The always “dirt poor but very clean” Kim endures a seemingly endless cycle of hope, seduction, yearning and betrayal culminating in her graceful suicide. These scenes play out in a speeded up and increasingly fragmented manner as Kim becomes gradually more aware of her plight and, unsurprisingly, gets more than a little annoyed as she finally concludes…“this is such bullsh*t!”. Fast forward to 2023 and the play shifts gear as the bamboo huts give way to the Pottery Barn chic of an Upper East Side apartment. The madcap humour is replaced by more sophisticated, reflective monologues that examine what if anything has changed.

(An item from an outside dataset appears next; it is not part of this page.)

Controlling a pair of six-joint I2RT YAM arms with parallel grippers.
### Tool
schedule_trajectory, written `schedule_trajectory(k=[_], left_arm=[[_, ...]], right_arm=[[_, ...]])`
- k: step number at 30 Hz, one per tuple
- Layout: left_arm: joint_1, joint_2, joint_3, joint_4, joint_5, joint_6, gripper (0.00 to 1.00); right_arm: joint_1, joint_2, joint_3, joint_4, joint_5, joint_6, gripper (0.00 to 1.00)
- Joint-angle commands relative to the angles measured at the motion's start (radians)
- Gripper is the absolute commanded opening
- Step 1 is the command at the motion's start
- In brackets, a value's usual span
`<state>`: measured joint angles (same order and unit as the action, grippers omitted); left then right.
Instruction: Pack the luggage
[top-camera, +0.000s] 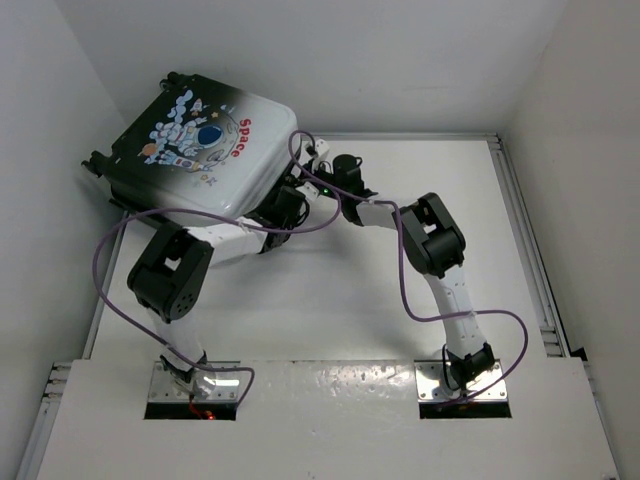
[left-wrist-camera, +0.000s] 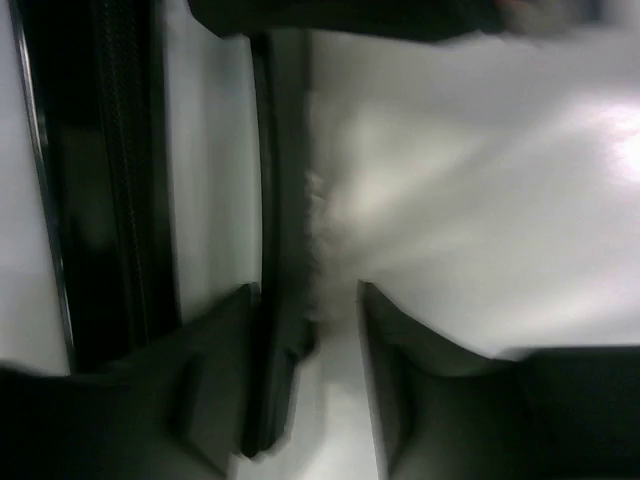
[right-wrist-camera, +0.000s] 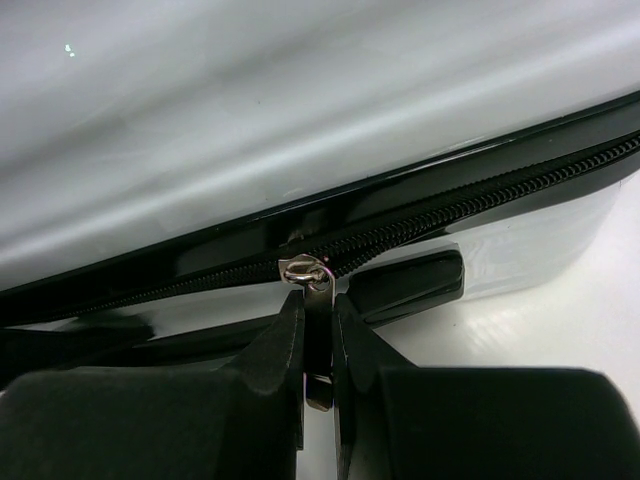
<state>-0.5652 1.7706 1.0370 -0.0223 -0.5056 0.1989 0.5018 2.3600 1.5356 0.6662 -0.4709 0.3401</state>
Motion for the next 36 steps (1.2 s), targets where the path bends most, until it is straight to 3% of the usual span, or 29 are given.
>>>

Lee uses her characters to explore stereotypes employed on stage and screen, and the cast lean into this with real gusto. Mei Mac absolutely embodies Kim as the doe-eyed, sweetly pliable Asian girl who gradually gets more ballsy and able to voice her own opinions. Lourdes Faberes is comedic gold as her grasping, pushy mother who gleefully belts out her unique Tina Turner rendition of “Proud Mary” while strumming her traditional shemisen. Tom Weston-Jones is perfectly cast as the square-jawed all-American who arrogantly thinks using random generic words makes him somehow fluent in another language. Jeff D’Sangalang skillfully takes on a range of characters and Jennifer Kirby makes for icy blonde perfection. Rochelle Rose narrates every line to maximum velvety effect so the loops take on an aura of a Mills and Boon romantic pastiche which she deftly balances with sardonic, pithy barbs.
This really feels like groundbreaking work that both entertains and informs. The later scenes shift the pace and reflect the experience of Asian women who, like Kim and Lee, have no desire to have Western culture write their stories, and how that can sit alongside the previous generation, who were excited to see Nancy Kwan on screen. Tellingly, when she wore her iconic cheongsam it was to be casually renamed the Suzie Wong dress in Western culture. Thankfully here the women write their own stories – and they are f**king great!